> _What the exercise asks_: Go through the data below. List every line that holds the word "finger".

> _Entries supplied_:
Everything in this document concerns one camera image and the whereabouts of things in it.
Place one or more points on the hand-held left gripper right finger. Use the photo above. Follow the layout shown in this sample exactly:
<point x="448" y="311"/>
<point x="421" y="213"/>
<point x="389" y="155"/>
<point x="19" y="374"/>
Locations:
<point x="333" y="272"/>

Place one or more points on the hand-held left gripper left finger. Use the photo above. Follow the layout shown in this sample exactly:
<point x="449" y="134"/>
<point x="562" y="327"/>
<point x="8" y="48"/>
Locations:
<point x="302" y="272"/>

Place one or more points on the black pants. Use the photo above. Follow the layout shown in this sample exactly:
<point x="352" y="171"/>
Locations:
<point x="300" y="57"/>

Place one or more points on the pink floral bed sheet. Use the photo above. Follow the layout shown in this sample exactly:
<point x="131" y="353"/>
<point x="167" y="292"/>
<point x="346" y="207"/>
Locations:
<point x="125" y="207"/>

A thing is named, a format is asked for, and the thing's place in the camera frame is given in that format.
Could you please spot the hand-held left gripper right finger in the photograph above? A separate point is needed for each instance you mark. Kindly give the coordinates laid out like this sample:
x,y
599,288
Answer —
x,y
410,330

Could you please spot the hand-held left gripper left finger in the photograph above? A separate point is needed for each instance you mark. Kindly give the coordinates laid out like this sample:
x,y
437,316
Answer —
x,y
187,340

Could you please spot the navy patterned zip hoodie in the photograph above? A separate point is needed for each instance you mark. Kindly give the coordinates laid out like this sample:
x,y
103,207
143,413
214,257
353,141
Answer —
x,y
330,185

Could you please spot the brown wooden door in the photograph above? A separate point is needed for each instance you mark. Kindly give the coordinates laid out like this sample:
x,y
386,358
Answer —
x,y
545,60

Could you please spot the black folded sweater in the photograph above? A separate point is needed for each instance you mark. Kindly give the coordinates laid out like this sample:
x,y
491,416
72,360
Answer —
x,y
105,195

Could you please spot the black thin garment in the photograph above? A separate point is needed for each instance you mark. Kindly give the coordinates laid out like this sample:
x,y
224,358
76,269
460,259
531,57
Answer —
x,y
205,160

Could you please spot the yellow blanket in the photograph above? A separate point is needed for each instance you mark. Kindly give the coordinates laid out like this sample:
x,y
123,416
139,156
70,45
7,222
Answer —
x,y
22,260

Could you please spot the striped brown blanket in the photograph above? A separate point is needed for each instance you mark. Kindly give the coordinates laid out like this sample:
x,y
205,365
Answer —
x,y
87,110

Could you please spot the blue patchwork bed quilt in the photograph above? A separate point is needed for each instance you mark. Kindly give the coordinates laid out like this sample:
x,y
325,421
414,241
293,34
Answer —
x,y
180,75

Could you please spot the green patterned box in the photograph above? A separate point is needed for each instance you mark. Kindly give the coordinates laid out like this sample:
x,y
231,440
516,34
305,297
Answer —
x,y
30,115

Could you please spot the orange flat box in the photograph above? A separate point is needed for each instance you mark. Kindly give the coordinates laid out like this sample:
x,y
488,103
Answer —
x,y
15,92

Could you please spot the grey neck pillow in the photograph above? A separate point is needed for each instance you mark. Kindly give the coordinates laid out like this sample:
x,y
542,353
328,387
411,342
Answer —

> _Written answer_:
Place one or more points on the hand-held left gripper right finger. Use the photo above. Follow the layout shown in this sample exactly:
Place one or more points on the hand-held left gripper left finger. Use the photo above. Follow the layout shown in this sample exactly:
Could you please spot the hand-held left gripper right finger in the photograph above? A separate point is needed for each instance you mark. Kindly give the coordinates laid out like this sample:
Could you please spot the hand-held left gripper left finger in the photograph above? A separate point is needed for each instance you mark. Kindly give the coordinates laid out like this sample:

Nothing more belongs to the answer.